It wasn't only the near freezing, early
snow threatening conditions of this particular Monday morning
that produced in Mark what he vainly hoped were no visible signs
of his growing terror. Rather, it was far more the critically
important employment interview, scheduled to begin in just 15
minutes that seriously compounded what had become his tremble
producing, soul deep uncertainty concerning his future.
Indeed, the outcome of this forthcoming
meeting represented much more than potential employment. Rather,
it was a matter of basic survival; not just his own physical survival
in the New York-centered deeply troubled economic depression wracked
world in which he inescapably dwelled, but also, the very survival
of his deeply loved and indescribably adored new bride, Leila,
who now waited expectantly, and trustingly for him in their tiny,
almost entirely unfurnished apartment on Allerton Avenue in the
Bronx.
Mark's heart surged at the very thought
of Leila, and the nine most wonderful months of his life since
they had stood together before a somewhat reluctant young rabbi
in the small, exclusively family attended ceremony in her mother's
apartment.
Leila was everything to him: extraordinarily beautiful, deeply
devoted, the very essence of sweetness with a lingering naivety
that was something more deeply rooted than simply the unbridled
innocence of her youth.
Mark's trembling surged in a sudden new
wave as he once again acknowledged the great depth of his newly
acquired responsibility for another person's well being. Leila
was a mere child, only eighteen. She not only adored him, but
she was totally dependent upon him in every way and for every
thing.
Mark's mind raced as the elevator hurriedly
transported him to the offices of the National Carbon Company
that occupied the entire eighteenth floor. Suddenly, he found
himself standing before the imposing closed heavy wooden door
upon which the occupant who waited for him on the other side was
duly identified by imposing hand carved raised wooden block letters
as "Daniel A. Brandon, Director of Sales and Technical Services."

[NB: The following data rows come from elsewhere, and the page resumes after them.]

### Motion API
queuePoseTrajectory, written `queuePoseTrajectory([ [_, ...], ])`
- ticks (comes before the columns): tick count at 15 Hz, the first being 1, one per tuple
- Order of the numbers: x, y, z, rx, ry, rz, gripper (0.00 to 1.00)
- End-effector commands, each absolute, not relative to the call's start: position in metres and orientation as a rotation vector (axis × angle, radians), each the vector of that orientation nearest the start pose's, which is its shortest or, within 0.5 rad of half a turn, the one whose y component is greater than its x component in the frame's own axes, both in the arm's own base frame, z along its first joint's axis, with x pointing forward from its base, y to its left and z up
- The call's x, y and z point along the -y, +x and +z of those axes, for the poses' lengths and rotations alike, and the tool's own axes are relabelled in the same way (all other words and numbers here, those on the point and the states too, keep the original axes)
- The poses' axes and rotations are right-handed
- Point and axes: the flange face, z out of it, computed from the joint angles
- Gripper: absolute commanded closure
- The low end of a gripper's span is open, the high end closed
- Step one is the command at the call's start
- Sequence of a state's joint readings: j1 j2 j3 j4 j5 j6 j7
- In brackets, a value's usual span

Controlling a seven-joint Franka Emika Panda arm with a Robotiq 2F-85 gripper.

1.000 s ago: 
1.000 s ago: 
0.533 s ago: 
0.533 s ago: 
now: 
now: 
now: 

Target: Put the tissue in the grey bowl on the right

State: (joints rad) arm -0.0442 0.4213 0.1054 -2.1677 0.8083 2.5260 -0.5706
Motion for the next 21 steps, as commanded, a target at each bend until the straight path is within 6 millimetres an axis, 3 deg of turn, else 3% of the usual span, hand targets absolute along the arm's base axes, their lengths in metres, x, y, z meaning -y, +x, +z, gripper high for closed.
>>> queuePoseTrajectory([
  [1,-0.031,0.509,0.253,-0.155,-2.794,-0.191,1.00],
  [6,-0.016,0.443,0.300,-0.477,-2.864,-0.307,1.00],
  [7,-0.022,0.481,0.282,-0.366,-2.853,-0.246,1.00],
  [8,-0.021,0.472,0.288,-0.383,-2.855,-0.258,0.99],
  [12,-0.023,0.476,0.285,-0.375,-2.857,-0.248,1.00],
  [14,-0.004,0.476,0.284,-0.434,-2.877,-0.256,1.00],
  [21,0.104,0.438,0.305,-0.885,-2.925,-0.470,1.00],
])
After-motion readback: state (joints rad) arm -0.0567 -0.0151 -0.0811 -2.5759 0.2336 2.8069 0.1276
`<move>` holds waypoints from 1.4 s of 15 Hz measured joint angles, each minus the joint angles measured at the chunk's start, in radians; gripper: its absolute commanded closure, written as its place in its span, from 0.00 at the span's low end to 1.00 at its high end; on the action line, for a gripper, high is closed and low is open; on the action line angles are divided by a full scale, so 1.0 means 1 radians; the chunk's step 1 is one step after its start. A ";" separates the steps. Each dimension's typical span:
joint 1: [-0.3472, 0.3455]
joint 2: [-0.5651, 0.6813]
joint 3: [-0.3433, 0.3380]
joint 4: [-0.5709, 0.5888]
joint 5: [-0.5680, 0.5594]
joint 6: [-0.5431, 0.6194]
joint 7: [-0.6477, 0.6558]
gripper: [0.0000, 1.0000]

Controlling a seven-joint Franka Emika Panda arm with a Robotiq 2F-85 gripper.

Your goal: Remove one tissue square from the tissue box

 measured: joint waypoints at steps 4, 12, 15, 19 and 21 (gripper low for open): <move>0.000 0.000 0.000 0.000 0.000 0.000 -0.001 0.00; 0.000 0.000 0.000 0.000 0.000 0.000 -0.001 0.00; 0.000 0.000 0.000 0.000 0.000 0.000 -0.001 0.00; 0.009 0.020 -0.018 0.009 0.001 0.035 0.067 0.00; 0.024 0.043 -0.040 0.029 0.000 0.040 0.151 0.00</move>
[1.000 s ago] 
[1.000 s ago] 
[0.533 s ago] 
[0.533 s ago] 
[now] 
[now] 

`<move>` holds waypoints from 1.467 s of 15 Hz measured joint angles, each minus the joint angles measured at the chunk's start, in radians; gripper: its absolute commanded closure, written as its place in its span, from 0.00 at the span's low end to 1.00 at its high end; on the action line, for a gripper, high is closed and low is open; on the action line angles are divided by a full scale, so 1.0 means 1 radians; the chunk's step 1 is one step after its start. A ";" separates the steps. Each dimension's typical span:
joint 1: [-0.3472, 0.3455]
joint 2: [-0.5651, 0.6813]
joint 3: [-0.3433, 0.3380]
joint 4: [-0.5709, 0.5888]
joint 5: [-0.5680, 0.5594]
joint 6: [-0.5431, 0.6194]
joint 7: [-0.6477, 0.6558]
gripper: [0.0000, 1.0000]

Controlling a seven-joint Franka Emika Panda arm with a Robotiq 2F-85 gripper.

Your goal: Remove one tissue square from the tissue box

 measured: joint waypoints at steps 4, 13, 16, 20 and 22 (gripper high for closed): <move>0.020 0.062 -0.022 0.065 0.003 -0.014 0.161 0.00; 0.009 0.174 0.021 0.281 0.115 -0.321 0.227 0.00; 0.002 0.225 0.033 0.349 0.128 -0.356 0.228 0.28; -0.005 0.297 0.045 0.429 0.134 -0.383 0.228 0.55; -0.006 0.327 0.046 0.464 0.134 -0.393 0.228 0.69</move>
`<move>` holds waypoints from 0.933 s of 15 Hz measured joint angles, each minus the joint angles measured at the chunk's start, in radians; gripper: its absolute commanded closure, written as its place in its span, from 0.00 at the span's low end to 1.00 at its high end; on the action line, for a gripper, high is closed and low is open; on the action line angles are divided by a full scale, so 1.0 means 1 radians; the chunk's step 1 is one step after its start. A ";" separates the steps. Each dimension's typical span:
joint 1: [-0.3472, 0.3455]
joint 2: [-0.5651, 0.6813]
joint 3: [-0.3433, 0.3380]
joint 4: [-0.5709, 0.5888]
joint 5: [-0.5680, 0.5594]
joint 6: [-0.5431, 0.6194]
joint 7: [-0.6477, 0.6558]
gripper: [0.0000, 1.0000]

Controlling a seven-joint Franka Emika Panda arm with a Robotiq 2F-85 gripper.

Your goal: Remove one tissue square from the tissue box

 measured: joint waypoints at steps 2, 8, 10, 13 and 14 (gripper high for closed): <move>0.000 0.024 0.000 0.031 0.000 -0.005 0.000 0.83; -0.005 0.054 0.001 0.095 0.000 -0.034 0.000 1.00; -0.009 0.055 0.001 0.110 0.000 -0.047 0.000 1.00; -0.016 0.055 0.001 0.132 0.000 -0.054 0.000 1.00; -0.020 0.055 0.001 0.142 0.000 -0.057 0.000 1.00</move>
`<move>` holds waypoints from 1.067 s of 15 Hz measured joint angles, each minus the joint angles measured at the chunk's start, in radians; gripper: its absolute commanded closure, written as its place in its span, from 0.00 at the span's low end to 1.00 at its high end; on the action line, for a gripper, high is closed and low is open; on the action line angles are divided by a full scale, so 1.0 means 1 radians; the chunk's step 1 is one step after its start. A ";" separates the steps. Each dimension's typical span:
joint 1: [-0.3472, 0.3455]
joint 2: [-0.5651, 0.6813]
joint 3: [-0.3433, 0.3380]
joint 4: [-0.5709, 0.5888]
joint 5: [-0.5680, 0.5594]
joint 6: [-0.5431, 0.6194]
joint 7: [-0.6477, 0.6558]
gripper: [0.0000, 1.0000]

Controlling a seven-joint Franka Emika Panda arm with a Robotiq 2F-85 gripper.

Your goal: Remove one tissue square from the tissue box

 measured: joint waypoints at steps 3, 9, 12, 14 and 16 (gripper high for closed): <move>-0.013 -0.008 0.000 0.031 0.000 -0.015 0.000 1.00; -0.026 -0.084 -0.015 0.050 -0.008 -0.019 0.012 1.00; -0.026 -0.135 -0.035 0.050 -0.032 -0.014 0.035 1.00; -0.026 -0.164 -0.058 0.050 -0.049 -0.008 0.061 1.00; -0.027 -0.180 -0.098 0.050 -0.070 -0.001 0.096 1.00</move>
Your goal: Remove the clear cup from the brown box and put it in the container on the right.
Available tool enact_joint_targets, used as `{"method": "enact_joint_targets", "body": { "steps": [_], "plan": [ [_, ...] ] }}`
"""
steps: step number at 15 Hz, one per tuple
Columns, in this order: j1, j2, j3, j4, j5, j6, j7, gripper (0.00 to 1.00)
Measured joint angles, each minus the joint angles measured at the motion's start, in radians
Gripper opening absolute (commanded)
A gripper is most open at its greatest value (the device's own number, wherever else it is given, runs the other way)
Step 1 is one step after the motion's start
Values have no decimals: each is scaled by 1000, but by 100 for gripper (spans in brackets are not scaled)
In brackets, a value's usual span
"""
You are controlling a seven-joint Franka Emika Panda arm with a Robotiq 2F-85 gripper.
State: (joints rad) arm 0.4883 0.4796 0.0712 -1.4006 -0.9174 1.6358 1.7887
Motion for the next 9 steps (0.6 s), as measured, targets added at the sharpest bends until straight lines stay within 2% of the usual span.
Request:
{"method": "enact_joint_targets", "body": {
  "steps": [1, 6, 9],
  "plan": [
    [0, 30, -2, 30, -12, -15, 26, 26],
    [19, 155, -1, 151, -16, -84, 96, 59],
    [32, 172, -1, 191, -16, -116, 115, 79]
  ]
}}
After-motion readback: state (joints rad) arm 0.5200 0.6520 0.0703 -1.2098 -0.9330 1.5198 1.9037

Daniel Brandon's seemingly instinctive
ability to instantaneously screen, analyze then evaluate those
whom he encountered had never failed him, and now he was immediately
impressed with the strikingly handsome, dark complexioned, brown
eyed, twenty-three year old job applicant with whom he exchanged
a gripping introductory handshake.
"Have a seat, Mark," Dan invited
warmly and encouragingly, as he pointed to the simple office chair
that stood imposingly in front of his large mahogany executive
desk. "You come to us highly recommended by our mutual friend,
John Samartano. John told me all about your impressive technical
and sales skills," Dan set the stage for the probing interrogation
to follow." But, if you don't mind, I'd like to learn more
about you personally; your ambition and life's goals."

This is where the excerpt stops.